**PROBLEM DESCRIPTION:**
Begin at the line that has "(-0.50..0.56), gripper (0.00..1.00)", stop after the line that has "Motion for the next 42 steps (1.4", and print exactly those lines from the records below, without any pictures.

[Stored items from a collection]
* * * * * * * * *

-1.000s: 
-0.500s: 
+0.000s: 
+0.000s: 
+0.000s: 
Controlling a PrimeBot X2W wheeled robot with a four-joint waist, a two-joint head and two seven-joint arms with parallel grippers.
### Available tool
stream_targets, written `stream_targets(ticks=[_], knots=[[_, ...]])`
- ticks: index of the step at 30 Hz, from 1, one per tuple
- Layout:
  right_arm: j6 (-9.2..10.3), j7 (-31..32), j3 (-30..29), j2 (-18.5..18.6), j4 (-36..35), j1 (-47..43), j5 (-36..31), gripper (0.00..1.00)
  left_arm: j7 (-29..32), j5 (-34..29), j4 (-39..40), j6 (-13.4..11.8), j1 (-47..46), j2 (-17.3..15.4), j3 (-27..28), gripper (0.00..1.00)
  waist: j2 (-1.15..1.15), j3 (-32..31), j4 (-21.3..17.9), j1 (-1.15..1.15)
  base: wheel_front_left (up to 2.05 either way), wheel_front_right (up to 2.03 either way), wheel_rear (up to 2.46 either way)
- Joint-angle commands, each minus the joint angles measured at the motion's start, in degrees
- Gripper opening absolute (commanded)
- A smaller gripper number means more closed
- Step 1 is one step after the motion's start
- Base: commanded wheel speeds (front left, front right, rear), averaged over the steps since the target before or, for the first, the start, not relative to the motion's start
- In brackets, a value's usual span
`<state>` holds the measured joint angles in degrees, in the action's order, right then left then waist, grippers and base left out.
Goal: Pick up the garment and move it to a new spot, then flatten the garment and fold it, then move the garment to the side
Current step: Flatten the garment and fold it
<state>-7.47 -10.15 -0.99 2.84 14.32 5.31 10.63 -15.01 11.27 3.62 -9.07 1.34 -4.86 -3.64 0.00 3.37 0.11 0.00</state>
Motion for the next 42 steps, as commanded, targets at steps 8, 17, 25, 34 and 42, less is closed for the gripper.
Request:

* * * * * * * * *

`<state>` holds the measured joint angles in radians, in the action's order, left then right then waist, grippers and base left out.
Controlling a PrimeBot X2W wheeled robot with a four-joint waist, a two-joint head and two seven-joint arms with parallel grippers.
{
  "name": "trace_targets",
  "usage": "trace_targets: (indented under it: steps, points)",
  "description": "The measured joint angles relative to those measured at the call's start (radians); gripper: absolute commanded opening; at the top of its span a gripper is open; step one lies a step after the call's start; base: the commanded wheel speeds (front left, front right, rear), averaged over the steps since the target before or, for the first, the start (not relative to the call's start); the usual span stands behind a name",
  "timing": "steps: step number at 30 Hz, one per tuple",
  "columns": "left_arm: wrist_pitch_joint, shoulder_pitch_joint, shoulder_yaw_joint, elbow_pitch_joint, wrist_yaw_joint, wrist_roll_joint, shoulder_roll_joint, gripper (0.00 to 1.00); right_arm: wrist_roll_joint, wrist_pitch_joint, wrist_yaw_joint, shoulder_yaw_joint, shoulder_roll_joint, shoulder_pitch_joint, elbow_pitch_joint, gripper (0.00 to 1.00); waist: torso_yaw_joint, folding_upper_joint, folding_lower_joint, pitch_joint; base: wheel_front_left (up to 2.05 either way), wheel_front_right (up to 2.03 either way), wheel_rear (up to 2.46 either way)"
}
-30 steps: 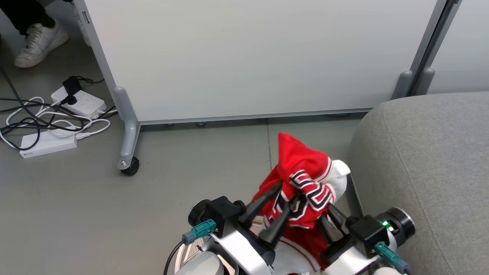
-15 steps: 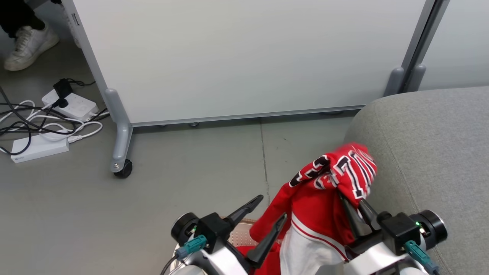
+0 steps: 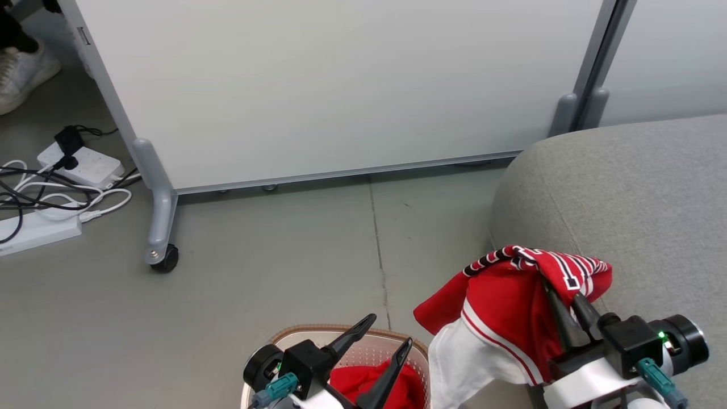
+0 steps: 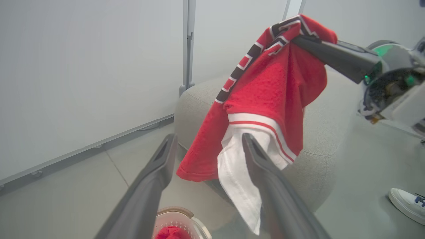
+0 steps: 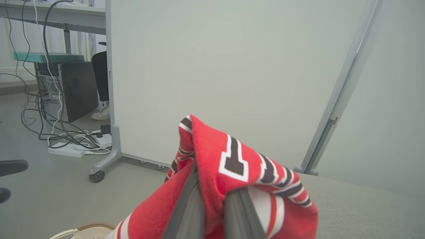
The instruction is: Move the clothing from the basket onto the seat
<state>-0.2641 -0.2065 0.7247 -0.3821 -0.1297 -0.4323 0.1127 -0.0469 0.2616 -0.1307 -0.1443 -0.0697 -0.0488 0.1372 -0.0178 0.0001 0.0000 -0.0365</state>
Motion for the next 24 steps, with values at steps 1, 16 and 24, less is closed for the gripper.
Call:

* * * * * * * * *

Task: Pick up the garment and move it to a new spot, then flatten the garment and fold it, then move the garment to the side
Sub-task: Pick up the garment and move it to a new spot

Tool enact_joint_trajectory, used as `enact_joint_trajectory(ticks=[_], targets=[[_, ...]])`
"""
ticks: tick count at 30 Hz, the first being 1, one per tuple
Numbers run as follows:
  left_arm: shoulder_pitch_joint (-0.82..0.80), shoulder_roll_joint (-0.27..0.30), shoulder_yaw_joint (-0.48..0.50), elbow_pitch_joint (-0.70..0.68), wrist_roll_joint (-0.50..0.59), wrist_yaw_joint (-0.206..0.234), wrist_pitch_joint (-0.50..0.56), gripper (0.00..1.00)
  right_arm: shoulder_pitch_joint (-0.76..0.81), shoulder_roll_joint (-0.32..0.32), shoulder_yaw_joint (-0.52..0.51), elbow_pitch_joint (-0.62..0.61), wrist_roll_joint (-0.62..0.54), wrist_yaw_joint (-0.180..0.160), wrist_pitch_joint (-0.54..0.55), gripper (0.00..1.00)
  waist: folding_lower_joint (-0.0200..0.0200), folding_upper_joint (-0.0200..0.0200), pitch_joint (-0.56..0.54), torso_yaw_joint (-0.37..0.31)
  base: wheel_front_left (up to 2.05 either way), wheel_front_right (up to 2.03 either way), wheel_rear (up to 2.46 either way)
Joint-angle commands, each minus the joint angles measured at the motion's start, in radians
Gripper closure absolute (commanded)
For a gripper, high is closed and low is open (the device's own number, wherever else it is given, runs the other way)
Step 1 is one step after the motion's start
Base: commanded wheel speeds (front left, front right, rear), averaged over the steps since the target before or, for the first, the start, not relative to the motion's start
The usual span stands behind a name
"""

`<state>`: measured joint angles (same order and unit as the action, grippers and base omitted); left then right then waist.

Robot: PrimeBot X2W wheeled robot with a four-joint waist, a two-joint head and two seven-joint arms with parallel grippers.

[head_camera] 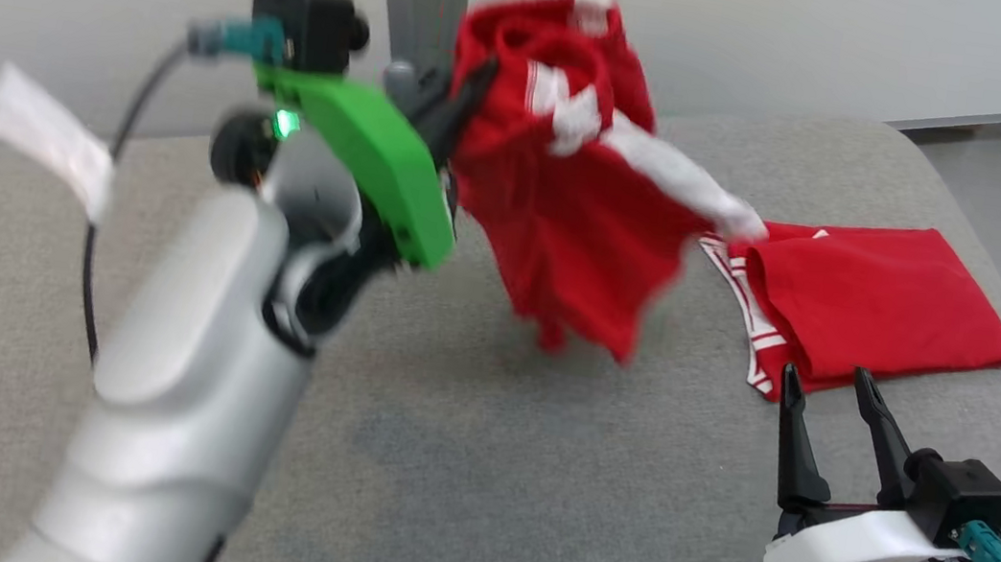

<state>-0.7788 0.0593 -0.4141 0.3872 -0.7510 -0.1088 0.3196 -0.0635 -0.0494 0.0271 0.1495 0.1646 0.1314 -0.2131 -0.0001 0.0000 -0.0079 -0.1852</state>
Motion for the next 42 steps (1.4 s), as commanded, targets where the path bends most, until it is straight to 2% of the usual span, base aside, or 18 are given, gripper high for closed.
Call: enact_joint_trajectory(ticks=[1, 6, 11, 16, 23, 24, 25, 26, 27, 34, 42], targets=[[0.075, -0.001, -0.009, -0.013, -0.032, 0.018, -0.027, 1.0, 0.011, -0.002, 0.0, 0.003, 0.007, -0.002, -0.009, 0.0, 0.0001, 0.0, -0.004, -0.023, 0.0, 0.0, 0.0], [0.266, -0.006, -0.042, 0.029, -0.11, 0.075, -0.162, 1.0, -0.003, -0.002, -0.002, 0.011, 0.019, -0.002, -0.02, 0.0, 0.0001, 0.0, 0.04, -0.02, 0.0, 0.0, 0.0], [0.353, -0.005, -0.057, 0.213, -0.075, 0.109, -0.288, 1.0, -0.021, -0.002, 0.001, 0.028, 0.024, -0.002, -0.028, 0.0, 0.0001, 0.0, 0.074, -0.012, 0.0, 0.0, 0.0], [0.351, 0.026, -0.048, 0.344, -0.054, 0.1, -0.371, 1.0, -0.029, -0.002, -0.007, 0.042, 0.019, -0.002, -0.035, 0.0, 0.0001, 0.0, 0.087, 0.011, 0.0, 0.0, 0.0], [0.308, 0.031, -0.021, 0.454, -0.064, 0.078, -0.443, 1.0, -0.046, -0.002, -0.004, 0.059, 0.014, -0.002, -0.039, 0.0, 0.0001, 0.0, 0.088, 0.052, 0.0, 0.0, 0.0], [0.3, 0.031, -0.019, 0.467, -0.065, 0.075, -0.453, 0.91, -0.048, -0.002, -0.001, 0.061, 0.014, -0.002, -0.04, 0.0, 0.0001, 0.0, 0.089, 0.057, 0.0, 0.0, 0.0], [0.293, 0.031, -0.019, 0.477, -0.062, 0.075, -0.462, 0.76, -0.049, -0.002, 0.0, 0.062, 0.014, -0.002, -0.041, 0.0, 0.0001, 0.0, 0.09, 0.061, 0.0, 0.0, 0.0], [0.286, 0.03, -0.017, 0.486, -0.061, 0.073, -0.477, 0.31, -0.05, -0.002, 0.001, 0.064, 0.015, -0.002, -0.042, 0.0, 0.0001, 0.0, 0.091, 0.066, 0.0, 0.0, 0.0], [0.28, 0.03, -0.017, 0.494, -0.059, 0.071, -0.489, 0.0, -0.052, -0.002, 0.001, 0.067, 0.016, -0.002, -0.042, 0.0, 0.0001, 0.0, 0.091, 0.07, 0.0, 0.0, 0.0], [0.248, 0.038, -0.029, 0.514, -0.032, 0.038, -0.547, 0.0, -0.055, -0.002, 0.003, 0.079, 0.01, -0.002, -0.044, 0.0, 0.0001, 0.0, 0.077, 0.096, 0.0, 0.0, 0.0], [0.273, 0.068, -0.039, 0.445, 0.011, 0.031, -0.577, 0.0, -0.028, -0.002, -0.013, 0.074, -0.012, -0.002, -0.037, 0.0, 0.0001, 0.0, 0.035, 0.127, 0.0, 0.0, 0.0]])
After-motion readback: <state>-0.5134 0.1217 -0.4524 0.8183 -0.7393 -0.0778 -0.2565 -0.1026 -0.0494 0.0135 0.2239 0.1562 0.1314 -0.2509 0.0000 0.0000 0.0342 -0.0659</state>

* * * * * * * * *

**TASK RESPONSE:**
  left_arm: shoulder_pitch_joint (-0.82..0.80), shoulder_roll_joint (-0.27..0.30), shoulder_yaw_joint (-0.48..0.50), elbow_pitch_joint (-0.70..0.68), wrist_roll_joint (-0.50..0.59), wrist_yaw_joint (-0.206..0.234), wrist_pitch_joint (-0.50..0.56), gripper (0.00..1.00)
  right_arm: shoulder_pitch_joint (-0.76..0.81), shoulder_roll_joint (-0.32..0.32), shoulder_yaw_joint (-0.52..0.51), elbow_pitch_joint (-0.62..0.61), wrist_roll_joint (-0.62..0.54), wrist_yaw_joint (-0.180..0.160), wrist_pitch_joint (-0.54..0.55), gripper (0.00..1.00)
  waist: folding_lower_joint (-0.0200..0.0200), folding_upper_joint (-0.0200..0.0200), pitch_joint (-0.56..0.54), torso_yaw_joint (-0.37..0.31)
  base: wheel_front_left (up to 2.05 either way), wheel_front_right (up to 2.03 either way), wheel_rear (up to 2.46 either way)
Joint-angle commands, each minus the joint angles measured at the motion's start, in radians
Gripper closure absolute (commanded)
For a gripper, high is closed and low is open (the device's own number, wherever else it is given, runs the other way)
Step 1 is one step after the motion's start
Base: commanded wheel speeds (front left, front right, rear), averaged over the steps since the target before or, for the first, the start, not relative to the motion's start
The usual span stands behind a name
"""

`<state>`: measured joint angles (same order and unit as the action, grippers and base omitted); left then right then waist.

Robot: PrimeBot X2W wheeled robot with a four-joint waist, a two-joint head and two seven-joint arms with parallel grippers.

[head_camera] 

<state>-0.7788 0.0593 -0.4141 0.3872 -0.7510 -0.1088 0.3196 -0.0635 -0.0494 0.0271 0.1495 0.1646 0.1314 -0.2131 -0.0001 0.0000 -0.0079 -0.1852</state>
Motion for the next 42 steps (1.4 s), as commanded, targets where the path bends most, until it is straight to 2% of the usual span, base aside, or 18 are given, gripper high for closed.

No further answer is needed.